PROMPT:
Your task is to copy each line in the listing that includes the word "text".

Start of Block

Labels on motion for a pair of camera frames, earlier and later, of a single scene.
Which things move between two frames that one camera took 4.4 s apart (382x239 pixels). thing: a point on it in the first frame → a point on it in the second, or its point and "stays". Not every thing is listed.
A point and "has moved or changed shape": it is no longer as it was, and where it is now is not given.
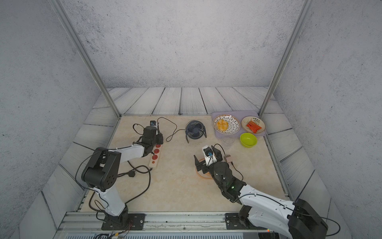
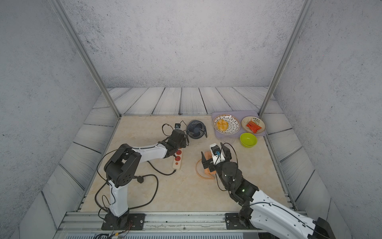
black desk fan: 195,129 stays
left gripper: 159,136 → 184,142
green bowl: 248,140 stays
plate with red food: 253,124 stays
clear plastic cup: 227,142 stays
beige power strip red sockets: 156,150 has moved or changed shape
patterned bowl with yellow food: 226,124 stays
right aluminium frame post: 308,5 stays
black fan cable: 175,131 → 186,136
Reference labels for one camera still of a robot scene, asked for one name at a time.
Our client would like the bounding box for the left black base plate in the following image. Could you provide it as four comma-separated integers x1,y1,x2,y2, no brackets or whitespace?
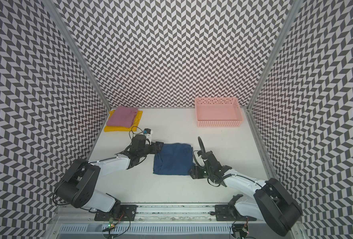
94,204,138,222

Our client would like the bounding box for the folded pink t-shirt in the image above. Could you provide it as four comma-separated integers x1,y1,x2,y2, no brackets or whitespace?
107,106,138,128

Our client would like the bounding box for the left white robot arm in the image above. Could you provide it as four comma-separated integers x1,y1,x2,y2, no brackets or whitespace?
54,134,164,213

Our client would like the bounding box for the pink plastic basket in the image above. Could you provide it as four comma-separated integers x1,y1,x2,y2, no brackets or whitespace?
194,97,243,127

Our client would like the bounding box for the folded yellow t-shirt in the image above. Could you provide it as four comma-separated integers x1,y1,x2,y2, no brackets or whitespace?
103,111,143,132

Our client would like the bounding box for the blue mickey t-shirt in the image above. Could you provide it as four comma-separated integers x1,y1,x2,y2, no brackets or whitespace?
153,143,194,176

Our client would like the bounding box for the aluminium front rail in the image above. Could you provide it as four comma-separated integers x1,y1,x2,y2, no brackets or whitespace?
43,203,282,239

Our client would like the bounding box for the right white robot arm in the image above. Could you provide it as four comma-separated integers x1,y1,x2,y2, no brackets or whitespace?
188,150,303,237

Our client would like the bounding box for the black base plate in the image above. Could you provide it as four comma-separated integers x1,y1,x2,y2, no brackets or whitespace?
94,204,138,222
214,204,257,222

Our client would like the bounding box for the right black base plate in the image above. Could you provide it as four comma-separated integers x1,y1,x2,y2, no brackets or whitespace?
214,204,257,222

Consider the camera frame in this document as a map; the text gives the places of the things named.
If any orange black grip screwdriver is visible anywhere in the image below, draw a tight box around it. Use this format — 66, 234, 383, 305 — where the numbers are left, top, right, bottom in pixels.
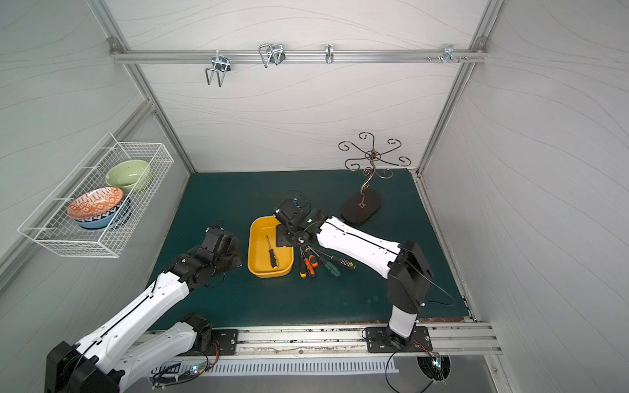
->
303, 247, 319, 278

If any yellow plastic storage box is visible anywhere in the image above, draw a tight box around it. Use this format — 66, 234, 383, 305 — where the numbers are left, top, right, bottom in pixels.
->
247, 216, 295, 278

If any black yellow handle screwdriver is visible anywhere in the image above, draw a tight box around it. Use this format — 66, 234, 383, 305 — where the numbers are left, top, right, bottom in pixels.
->
266, 236, 278, 270

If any black orange slim screwdriver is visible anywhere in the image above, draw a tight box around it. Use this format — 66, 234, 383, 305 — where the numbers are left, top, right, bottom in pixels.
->
299, 247, 308, 278

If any black yellow dotted screwdriver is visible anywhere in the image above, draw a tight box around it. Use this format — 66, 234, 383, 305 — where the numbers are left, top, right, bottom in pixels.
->
315, 250, 356, 271

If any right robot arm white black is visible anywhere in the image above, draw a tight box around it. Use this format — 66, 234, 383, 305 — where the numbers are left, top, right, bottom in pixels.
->
273, 199, 433, 346

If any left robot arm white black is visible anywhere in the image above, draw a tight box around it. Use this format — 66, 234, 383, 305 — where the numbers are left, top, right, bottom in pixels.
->
44, 225, 242, 392

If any green table mat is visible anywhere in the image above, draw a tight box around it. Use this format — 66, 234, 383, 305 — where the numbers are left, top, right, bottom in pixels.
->
154, 170, 468, 330

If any brown metal jewelry stand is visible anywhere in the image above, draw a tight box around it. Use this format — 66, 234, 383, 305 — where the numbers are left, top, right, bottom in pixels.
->
337, 131, 412, 224

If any green ceramic bowl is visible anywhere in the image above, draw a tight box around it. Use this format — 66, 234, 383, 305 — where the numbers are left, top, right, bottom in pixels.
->
105, 160, 153, 195

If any blue bowl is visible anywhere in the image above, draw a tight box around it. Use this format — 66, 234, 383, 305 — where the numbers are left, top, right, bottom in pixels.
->
75, 201, 131, 230

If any orange patterned bowl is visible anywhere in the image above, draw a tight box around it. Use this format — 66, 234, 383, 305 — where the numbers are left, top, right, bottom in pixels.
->
67, 187, 124, 219

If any white vent grille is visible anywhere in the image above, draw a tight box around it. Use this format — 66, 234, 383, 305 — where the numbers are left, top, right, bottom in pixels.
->
149, 357, 400, 378

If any metal double hook middle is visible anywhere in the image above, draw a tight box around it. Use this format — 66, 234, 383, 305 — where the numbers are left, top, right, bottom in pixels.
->
258, 44, 286, 68

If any metal double hook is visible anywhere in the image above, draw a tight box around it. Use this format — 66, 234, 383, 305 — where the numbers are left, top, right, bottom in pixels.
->
205, 52, 231, 87
258, 44, 286, 68

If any metal double hook left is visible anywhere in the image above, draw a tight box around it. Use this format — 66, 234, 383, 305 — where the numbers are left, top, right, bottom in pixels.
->
205, 52, 231, 87

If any small metal hook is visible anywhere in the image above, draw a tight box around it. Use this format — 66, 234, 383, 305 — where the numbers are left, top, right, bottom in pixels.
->
324, 44, 334, 65

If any metal hook right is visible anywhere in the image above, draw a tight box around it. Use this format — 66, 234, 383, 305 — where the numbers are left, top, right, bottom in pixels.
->
426, 45, 469, 64

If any green handle screwdriver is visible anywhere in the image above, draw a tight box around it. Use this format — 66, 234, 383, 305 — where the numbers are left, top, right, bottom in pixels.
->
307, 247, 341, 278

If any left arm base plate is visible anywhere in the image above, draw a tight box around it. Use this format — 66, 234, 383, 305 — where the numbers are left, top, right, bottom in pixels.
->
178, 327, 238, 357

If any black cable right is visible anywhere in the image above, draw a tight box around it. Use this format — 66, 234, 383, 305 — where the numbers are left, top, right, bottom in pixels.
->
360, 318, 450, 393

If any white wire wall basket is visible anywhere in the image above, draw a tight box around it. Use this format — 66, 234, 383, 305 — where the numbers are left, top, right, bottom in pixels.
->
18, 134, 174, 258

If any black cable bundle left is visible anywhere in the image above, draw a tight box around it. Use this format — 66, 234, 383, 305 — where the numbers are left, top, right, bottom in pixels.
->
149, 338, 222, 389

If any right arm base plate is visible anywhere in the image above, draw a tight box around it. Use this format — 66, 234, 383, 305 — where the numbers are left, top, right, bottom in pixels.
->
361, 326, 433, 354

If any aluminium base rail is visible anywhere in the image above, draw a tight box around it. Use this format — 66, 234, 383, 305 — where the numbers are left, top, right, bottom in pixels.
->
97, 321, 503, 364

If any aluminium cross rail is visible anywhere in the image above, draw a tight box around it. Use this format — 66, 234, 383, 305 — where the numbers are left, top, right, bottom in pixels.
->
111, 48, 489, 65

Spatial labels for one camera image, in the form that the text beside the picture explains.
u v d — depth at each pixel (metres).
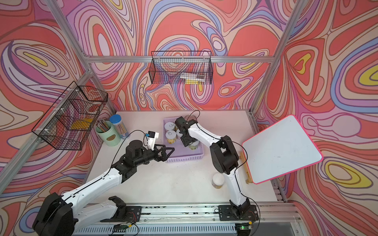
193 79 0.91
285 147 0.78
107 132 0.90
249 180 0.79
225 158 0.54
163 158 0.68
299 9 0.69
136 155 0.62
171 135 0.99
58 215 0.39
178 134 0.99
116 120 0.89
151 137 0.69
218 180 0.77
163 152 0.68
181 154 0.89
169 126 1.03
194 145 0.93
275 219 0.72
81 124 0.72
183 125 0.77
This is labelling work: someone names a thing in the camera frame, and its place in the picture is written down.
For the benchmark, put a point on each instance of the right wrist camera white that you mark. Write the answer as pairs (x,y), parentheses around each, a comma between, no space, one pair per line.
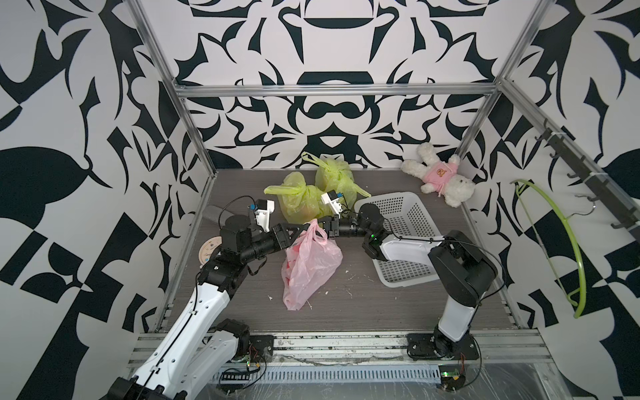
(334,201)

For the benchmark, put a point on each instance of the green hoop hanger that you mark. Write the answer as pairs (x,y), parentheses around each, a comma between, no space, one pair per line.
(555,242)

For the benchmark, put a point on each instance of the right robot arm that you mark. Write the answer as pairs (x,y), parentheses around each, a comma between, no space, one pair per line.
(465,272)

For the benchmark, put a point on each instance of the small round clock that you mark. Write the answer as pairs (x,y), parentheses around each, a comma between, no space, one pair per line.
(207,249)

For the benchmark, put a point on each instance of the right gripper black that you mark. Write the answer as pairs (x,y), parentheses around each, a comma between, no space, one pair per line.
(332,227)

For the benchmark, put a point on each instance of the white plush bunny pink shirt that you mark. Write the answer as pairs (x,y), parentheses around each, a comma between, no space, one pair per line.
(440,177)

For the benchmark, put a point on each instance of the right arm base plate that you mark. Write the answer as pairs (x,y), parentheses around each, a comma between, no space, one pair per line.
(437,346)

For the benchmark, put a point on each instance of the green plastic bag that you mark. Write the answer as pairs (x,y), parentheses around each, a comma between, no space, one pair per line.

End of Block

TASK ANSWER:
Consider the camera frame in this document as a map; the text gives the places of the things named.
Spatial labels for one camera image, in the form that the text beside the picture explains.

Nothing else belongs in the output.